= Skuja Braden =

Skuja Braden is an international artist collective founded in 1999 by Latvian artist Ingūna Skuja and American artist Melissa Braden. Working primarily with porcelain and large-scale installation, the collective is known for immersive sculptural environments that engage domestic space, ornament, and cultural critique from the perspective of women’s lived experience.

== Career ==
Skuja Braden emerged as a significant presence in the Latvian contemporary art scene following their exhibition Samsāra at the Design and Decorative Art Museum of the Latvian National Museum of Art in Riga in 2020. The exhibition was associated with multiple recognitions, including the Kilograms Kultūras Award for Visual Arts, a nomination for the Purvītis Prize, and inclusion in the final selection of artists for the Purvītis Prize exhibition at the Latvian National Museum of Art. The project also received the Delfi “People’s Choice” award connected to the Purvītis Prize.

These developments contributed to their subsequent selection to represent Latvia at the 59th Venice Biennale in 2022. At Venice, Skuja Braden presented the installation Selling Water by the River.

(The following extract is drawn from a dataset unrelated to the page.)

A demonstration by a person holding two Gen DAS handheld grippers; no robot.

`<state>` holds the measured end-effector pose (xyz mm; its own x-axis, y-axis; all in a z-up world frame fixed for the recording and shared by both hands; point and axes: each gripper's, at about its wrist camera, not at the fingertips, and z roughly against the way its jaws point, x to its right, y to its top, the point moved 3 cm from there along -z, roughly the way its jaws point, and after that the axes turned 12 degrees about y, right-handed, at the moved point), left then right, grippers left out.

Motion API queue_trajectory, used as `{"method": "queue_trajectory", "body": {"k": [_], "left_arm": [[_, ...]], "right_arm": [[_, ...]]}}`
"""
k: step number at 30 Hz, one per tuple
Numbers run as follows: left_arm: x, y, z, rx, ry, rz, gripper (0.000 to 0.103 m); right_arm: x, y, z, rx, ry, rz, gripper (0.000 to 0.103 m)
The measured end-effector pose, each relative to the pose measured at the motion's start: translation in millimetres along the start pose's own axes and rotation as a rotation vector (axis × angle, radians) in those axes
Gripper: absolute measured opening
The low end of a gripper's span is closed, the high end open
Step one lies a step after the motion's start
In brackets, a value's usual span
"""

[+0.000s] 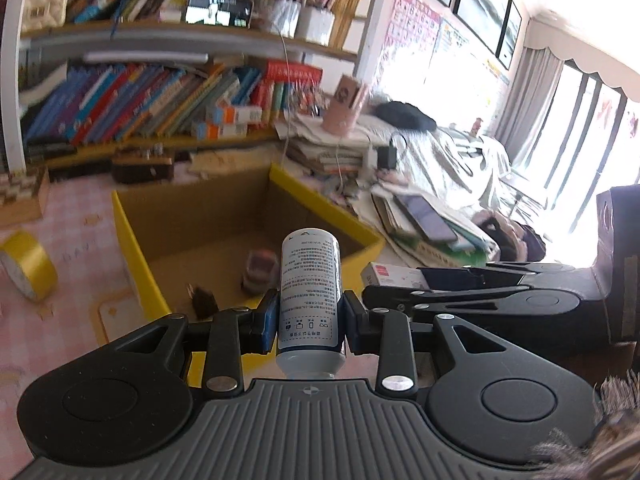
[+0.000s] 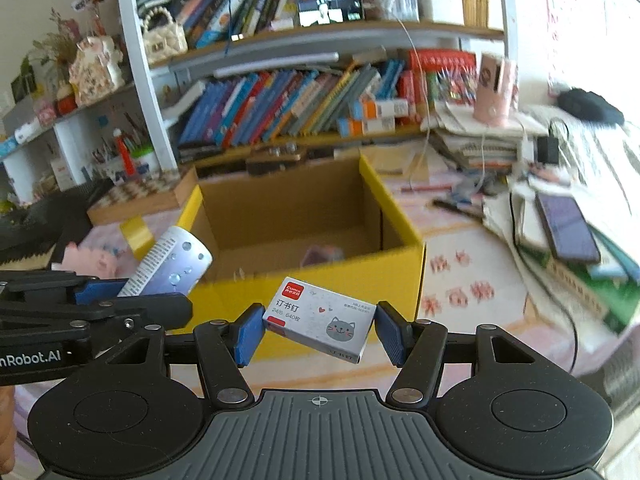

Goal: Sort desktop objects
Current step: 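Carry the spray bottle in the left tool while the right tool carries the staple box toward the yellow box, then open the left tool to drop the spray bottle into the box while the right tool releases the staple box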

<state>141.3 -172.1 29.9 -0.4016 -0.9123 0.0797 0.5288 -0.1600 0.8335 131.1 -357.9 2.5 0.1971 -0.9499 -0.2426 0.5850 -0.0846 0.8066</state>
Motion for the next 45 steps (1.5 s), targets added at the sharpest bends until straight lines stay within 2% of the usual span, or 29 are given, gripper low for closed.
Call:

Since then, Skuja Braden has continued to exhibit internationally, including solo exhibitions at kaufmann repetto in Milan and New York, alongside group exhibitions in Europe, Asia, and North America. In 2025, Skuja Braden was awarded the Baltic Balva for Visual Arts.

== Artwork ==
Skuja Braden’s practice centers on porcelain-based installation that merges sculptural form, painterly surface, and architectural space. Working collaboratively as a single authorial voice, they create immersive environments that draw on decorative traditions, domestic imagery, and narrative references. Their work often addresses themes of gender, power, spirituality, and cultural memory, frequently using irony and visual excess.